Work instruction - Go through the listing below. Copy each line that has the string "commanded".

Data below -
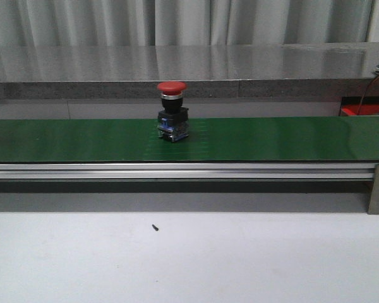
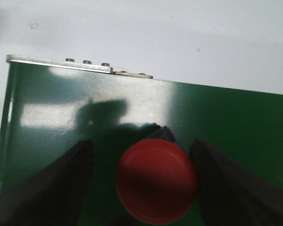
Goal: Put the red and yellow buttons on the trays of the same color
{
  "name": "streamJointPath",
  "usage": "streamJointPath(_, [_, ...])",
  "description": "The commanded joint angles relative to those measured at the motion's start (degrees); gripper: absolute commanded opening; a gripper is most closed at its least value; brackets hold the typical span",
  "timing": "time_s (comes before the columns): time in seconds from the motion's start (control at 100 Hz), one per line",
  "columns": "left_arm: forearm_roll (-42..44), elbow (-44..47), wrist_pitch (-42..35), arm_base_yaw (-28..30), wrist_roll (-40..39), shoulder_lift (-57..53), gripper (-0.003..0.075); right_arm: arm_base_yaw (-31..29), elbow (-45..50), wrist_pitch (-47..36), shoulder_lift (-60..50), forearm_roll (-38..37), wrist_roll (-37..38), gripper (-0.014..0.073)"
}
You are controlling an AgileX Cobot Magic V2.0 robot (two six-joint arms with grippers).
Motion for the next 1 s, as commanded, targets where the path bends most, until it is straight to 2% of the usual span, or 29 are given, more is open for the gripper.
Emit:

Exercise response -
  "description": "The commanded joint angles relative to those measured at the motion's start (degrees); gripper: absolute commanded opening; a gripper is most closed at its least value; brackets hold the typical span",
Motion for the next 1 s, as commanded, targets where the path bends most, until it is straight to 2% of the usual span, or 29 are given, more is open for the gripper.

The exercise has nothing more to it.